# [PROBLEM TO SOLVE]
Any picture in the data below should be skipped, while every line is repeated exactly.
--------
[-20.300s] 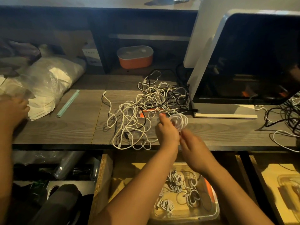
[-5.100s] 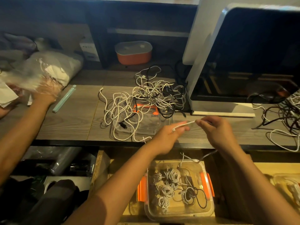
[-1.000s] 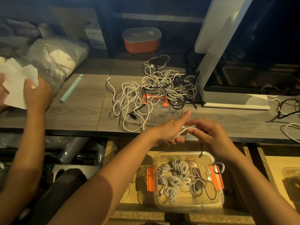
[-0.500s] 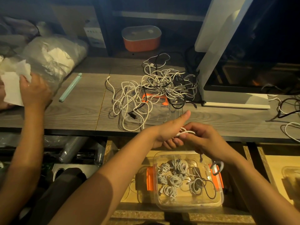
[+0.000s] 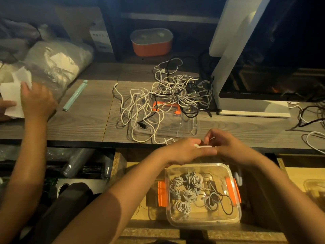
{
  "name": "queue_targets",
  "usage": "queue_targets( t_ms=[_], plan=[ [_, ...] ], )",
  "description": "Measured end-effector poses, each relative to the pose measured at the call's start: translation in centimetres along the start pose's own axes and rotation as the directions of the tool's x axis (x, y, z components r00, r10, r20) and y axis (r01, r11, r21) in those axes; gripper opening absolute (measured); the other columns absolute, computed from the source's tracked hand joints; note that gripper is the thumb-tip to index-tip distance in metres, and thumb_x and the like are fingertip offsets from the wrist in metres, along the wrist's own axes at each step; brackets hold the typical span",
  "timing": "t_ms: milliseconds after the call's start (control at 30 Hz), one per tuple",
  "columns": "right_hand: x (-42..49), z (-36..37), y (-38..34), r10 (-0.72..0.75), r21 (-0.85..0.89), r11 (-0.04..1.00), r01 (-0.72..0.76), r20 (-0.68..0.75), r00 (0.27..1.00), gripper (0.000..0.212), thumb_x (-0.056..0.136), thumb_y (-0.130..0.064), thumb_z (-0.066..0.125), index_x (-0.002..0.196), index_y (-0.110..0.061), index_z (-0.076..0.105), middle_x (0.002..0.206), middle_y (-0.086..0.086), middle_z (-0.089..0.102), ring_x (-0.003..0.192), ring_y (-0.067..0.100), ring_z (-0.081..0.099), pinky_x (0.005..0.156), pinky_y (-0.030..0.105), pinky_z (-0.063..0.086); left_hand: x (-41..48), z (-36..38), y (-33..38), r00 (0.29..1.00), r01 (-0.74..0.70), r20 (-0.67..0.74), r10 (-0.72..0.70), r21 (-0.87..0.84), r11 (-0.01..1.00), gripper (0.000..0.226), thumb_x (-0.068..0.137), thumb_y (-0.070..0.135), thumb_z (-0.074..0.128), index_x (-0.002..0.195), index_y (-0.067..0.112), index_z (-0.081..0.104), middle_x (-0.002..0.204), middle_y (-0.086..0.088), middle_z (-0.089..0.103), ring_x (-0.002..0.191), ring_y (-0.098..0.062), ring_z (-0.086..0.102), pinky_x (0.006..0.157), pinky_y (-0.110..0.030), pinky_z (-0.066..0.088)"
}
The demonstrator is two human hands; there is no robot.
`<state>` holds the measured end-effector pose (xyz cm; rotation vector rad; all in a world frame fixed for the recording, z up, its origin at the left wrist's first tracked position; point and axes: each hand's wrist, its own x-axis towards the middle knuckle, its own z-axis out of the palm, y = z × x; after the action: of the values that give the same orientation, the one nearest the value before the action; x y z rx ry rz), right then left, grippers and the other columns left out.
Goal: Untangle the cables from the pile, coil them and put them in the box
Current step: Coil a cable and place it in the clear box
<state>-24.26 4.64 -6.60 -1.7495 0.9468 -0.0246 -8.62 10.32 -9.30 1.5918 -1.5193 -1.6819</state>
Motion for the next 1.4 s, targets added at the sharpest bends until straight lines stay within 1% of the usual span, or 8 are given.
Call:
queue_targets(
  t_ms=[100, 200, 300, 367, 600, 833, 1033, 1400],
  plan=[
    [0.3, -1.4, 0.2, 0.159, -0.641, 0.763, -0.082, 0.063, 0.985, 0.003, 0.091, -0.024, 0.06, 0.09, -0.021, 0.06, 0.084, -0.007, 0.059, 0.078, 0.009, 0.057, 0.073, 0.027, 0.049, 0.1, -0.3, -1.1, 0.999, 0.027, -0.052, 0.001, 0.526, 0.85, 0.03, 0.085, 0.046, 0.063, 0.091, 0.017, 0.067, 0.076, 0.001, 0.064, 0.069, -0.013, 0.059, 0.056, -0.026, 0.041],
    [0.1, -2.4, 0.5, 0.182, -0.696, 0.706, -0.132, -0.003, 0.983, 0.019, 0.096, -0.027, 0.051, 0.087, -0.018, 0.065, 0.078, -0.007, 0.057, 0.071, 0.007, 0.053, 0.068, 0.027, 0.046, 0.2, -0.3, -2.3, 0.99, 0.116, -0.136, -0.028, 0.693, 0.712, 0.023, 0.091, 0.024, 0.054, 0.106, 0.016, 0.069, 0.096, -0.004, 0.067, 0.087, -0.021, 0.062, 0.068, -0.032, 0.048],
    [0.0, -2.2, 0.7, 0.203, -0.394, 0.889, -0.231, -0.112, 0.973, 0.026, 0.099, -0.027, 0.044, 0.082, -0.019, 0.062, 0.067, -0.004, 0.052, 0.058, 0.007, 0.047, 0.053, 0.021, 0.035, 0.1, -0.3, -1.4, 0.998, 0.041, -0.05, -0.037, 0.075, 0.996, 0.034, 0.095, 0.016, 0.052, 0.128, 0.01, 0.055, 0.113, -0.009, 0.065, 0.094, -0.018, 0.063, 0.088, -0.033, 0.051],
    [0.1, -1.0, 0.6, 0.232, -0.132, 0.958, -0.255, -0.163, 0.959, 0.031, 0.101, -0.024, 0.038, 0.081, -0.013, 0.058, 0.062, 0.0, 0.048, 0.051, 0.007, 0.042, 0.048, 0.02, 0.032, -0.2, 0.0, -0.3, 0.998, -0.045, -0.047, 0.029, -0.406, 0.913, 0.041, 0.096, 0.015, 0.05, 0.136, 0.005, 0.045, 0.13, -0.014, 0.056, 0.114, -0.018, 0.055, 0.098, -0.029, 0.046],
    [1.7, 2.2, 0.9, 0.242, -0.158, 0.948, -0.277, -0.206, 0.948, 0.038, 0.103, -0.024, 0.034, 0.071, -0.013, 0.053, 0.065, 0.003, 0.052, 0.058, 0.012, 0.046, 0.054, 0.024, 0.037, 1.3, 1.0, 1.4, 0.936, -0.271, -0.352, 0.022, -0.678, 0.684, 0.036, 0.102, 0.012, 0.034, 0.135, 0.002, 0.043, 0.134, -0.013, 0.054, 0.126, -0.015, 0.047, 0.104, -0.026, 0.037],
    [2.0, 5.4, -0.5, 0.088, -0.411, 0.906, -0.099, -0.044, 0.995, 0.021, 0.093, -0.018, 0.049, 0.105, -0.007, 0.062, 0.106, 0.014, 0.066, 0.092, 0.028, 0.061, 0.077, 0.034, 0.049, 2.9, 1.6, 1.2, 0.777, -0.422, -0.627, -0.054, -0.583, 0.695, 0.021, 0.101, 0.018, 0.038, 0.095, 0.024, 0.058, 0.062, 0.007, 0.044, 0.048, -0.002, 0.042, 0.045, -0.019, 0.039],
    [1.5, 4.2, -2.0, -0.036, -0.604, 0.796, 0.028, -0.001, 0.999, 0.014, 0.089, -0.014, 0.052, 0.096, -0.011, 0.063, 0.091, 0.01, 0.067, 0.081, 0.026, 0.06, 0.071, 0.037, 0.049, 2.1, 0.3, 0.9, 0.722, -0.12, -0.691, 0.024, -0.09, 0.989, 0.049, 0.102, 0.039, 0.02, 0.117, 0.022, 0.064, 0.107, -0.02, 0.064, 0.101, -0.029, 0.057, 0.08, -0.032, 0.04],
    [1.7, 2.6, -1.8, -0.176, -0.387, 0.916, 0.106, -0.149, 0.973, 0.038, 0.082, -0.024, 0.071, 0.115, -0.019, 0.055, 0.095, -0.006, 0.067, 0.084, 0.006, 0.063, 0.075, 0.027, 0.055, 0.8, -0.7, 0.2, 0.952, 0.024, -0.27, -0.143, -0.398, 0.917, 0.068, 0.096, 0.057, 0.015, 0.132, 0.012, 0.051, 0.135, -0.007, 0.053, 0.126, -0.021, 0.047, 0.107, -0.038, 0.036]
  ],
)
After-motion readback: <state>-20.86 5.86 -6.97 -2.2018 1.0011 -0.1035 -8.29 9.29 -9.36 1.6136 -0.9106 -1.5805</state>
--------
# [RESULT BELOW]
[-20.300s] 
[-5.100s] 
[-1.000s] 
[-0.500s] 
[+0.000s] 
{
  "name": "queue_targets",
  "usage": "queue_targets( t_ms=[_], plan=[ [_, ...] ], )",
  "description": "Measured end-effector poses, each relative to the pose measured at the call's start: translation in centimetres along the start pose's own axes and rotation as the directions of the tool's x axis (x, y, z components r00, r10, r20) and y axis (r01, r11, r21) in those axes; gripper opening absolute (measured); the other columns absolute, computed from the source's tracked hand joints; note that gripper is the thumb-tip to index-tip distance in metres, and thumb_x and the like are fingertip offsets from the wrist in metres, along the wrist's own axes at each step; brackets hold the typical span",
  "timing": "t_ms: milliseconds after the call's start (control at 30 Hz), one per tuple",
  "columns": "right_hand: x (-42..49), z (-36..37), y (-38..34), r10 (-0.72..0.75), r21 (-0.85..0.89), r11 (-0.04..1.00), r01 (-0.72..0.76), r20 (-0.68..0.75), r00 (0.27..1.00), gripper (0.000..0.212), thumb_x (-0.056..0.136), thumb_y (-0.130..0.064), thumb_z (-0.066..0.125), index_x (-0.002..0.196), index_y (-0.110..0.061), index_z (-0.076..0.105), middle_x (0.002..0.206), middle_y (-0.086..0.086), middle_z (-0.089..0.102), ring_x (-0.003..0.192), ring_y (-0.067..0.100), ring_z (-0.081..0.099), pinky_x (0.005..0.156), pinky_y (-0.030..0.105), pinky_z (-0.063..0.086); left_hand: x (-41..48), z (-36..38), y (-33..38), r00 (0.29..1.00), r01 (-0.74..0.70), r20 (-0.67..0.74), r10 (-0.72..0.70), r21 (-0.87..0.84), r11 (-0.01..1.00), gripper (0.000..0.226), thumb_x (-0.068..0.137), thumb_y (-0.070..0.135), thumb_z (-0.074..0.128), index_x (-0.002..0.195), index_y (-0.067..0.112), index_z (-0.081..0.104), middle_x (-0.002..0.204), middle_y (-0.086..0.088), middle_z (-0.089..0.103), ring_x (-0.002..0.191), ring_y (-0.098..0.062), ring_z (-0.086..0.102), pinky_x (0.006..0.157), pinky_y (-0.110..0.030), pinky_z (-0.066..0.088)"
}
The demonstrator is two human hands; there is no robot.
`<state>` holds the measured end-effector pose (xyz cm; rotation vector rad; all in a world frame fixed for the recording, z up, its origin at the left wrist's first tracked position; point and axes: each hand's wrist, its own x-axis towards the middle knuckle, its own z-axis out of the palm, y = z × x; after the action: of the values that give the same orientation, the one nearest the value before the action; x y z rx ry rz), right then left, grippers and the other columns left out.
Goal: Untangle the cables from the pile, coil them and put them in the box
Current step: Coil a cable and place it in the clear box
<state>-24.26 4.64 -6.60 -1.7495 0.9468 -0.0246 -8.62 10.32 -9.30 1.5918 -1.5193 -1.6819</state>
Motion for the next 1.4 s, targets added at the sharpest bends until straight lines stay within 1% of the usual span, or 8 are given.
Call:
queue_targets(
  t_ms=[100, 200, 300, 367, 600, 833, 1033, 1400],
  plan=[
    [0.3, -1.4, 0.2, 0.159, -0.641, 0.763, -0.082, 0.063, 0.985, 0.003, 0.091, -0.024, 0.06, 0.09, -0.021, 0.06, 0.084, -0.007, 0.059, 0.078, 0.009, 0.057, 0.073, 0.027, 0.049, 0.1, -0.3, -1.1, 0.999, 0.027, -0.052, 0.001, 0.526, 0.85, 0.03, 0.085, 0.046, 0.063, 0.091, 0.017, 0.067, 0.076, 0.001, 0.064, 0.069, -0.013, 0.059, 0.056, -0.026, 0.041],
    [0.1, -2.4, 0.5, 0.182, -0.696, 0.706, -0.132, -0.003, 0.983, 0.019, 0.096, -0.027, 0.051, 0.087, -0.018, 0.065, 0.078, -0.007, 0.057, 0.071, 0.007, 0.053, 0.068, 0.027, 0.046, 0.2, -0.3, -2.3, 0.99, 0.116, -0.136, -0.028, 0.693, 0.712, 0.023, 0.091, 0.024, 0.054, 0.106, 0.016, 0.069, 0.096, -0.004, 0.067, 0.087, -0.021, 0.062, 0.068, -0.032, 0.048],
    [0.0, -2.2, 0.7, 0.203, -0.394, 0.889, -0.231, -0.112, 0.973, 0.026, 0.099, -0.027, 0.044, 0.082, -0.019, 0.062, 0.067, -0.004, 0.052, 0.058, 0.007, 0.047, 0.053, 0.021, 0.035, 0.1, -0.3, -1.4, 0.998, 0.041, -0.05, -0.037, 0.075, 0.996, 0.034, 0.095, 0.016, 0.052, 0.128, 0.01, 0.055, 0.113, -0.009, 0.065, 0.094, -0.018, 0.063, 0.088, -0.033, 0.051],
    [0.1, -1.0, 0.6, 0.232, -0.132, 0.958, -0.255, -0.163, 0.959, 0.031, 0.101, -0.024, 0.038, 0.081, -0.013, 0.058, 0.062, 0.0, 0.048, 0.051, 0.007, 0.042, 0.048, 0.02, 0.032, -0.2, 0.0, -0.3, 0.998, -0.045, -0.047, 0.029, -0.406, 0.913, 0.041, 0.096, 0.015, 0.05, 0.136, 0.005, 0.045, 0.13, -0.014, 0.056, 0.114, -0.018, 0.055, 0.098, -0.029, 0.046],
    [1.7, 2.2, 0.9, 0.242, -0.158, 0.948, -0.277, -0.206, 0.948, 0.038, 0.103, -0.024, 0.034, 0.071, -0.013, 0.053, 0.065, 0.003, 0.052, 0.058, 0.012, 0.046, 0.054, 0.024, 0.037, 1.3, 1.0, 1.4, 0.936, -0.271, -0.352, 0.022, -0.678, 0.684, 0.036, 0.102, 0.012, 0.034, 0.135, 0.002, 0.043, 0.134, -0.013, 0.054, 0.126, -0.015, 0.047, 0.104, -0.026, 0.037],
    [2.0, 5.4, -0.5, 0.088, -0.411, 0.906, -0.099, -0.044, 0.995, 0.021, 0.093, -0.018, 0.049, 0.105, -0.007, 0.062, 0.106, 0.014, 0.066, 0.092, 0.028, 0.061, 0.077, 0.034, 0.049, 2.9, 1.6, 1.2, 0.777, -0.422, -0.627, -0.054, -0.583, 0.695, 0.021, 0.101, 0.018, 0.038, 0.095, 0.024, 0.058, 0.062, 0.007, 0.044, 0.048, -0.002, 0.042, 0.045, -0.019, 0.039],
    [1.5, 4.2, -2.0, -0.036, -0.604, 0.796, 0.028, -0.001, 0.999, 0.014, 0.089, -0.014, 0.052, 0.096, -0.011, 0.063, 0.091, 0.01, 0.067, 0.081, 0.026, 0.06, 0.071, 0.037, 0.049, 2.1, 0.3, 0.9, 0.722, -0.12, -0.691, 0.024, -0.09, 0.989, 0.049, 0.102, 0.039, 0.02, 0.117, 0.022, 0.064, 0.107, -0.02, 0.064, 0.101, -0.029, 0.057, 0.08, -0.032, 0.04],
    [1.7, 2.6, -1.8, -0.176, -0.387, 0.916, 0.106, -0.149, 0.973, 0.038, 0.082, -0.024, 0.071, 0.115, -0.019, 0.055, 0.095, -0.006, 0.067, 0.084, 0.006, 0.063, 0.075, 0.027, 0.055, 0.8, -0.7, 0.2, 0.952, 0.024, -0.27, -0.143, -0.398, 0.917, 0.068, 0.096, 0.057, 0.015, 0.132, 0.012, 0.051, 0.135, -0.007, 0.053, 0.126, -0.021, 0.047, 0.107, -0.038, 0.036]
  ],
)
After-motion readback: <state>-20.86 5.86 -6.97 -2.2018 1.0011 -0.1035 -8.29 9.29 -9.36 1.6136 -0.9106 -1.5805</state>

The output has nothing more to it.